Task requirements: Return the lines from the one containing "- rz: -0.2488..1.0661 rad" to the end of the material, both end lines included, exactly and with nothing else.

Provided material:
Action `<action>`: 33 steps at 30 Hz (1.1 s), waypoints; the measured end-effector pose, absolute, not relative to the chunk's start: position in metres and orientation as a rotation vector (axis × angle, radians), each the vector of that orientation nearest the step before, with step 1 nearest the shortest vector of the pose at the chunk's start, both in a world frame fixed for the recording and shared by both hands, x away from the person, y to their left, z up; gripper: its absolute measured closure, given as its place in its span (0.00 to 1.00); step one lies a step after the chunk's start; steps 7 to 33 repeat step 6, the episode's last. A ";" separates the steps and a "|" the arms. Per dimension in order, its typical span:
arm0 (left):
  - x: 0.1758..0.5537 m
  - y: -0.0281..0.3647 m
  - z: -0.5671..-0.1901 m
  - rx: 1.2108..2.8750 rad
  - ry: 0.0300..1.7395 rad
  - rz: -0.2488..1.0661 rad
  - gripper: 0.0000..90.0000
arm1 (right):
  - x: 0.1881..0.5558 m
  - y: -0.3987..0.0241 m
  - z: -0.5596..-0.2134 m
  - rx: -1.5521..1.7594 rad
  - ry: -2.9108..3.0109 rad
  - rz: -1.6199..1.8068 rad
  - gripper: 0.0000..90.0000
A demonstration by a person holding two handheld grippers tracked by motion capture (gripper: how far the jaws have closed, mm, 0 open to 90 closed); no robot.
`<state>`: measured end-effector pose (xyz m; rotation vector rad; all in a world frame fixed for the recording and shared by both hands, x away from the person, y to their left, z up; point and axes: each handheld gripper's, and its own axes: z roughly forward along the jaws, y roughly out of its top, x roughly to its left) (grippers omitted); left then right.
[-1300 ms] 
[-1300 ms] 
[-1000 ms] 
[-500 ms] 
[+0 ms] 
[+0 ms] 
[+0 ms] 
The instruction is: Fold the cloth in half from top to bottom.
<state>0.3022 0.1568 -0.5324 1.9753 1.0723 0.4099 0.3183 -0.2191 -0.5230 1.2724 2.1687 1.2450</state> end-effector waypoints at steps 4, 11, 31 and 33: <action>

Response for this exercise:
  - rz: -0.2488..1.0661 rad
  - gripper: 0.0000..90.0000
arm1 (right):
  - x: 0.1881..0.5558 m
  - y: -0.3987..0.0241 m
  - z: -0.5596..-0.2134 m
  - rx: -1.5521..1.7594 rad
  - ry: -2.9108..3.0109 rad
  - rz: -1.6199..1.8068 rad
  - gripper: 0.0000..90.0000
A demonstration by a person holding two handheld grippers tracked by motion capture (gripper: how far the jaws have closed, mm, 0 open to 90 closed); no robot.
`<state>`: measured end-effector pose (xyz m; rotation vector rad; all in a world frame fixed for the recording and shared by both hands, x away from the person, y to their left, z up; point and axes: each handheld gripper's, and its own axes: z roughly forward along the jaws, y roughly out of its top, x roughly to its left) (grippers omitted); left then right.
[-1300 ms] 
[-1300 ms] 
[-1000 ms] 
[-500 ms] 
[+0 ms] 
[+0 ms] 
[+0 ms] 
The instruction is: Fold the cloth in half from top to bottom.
<state>0.3022 0.1568 -0.5324 1.9753 1.0723 0.4099 0.3183 -0.2191 -0.5230 1.2724 2.1687 1.2450</state> end-effector waypoints at steps 4, 11, 31 and 33: <action>

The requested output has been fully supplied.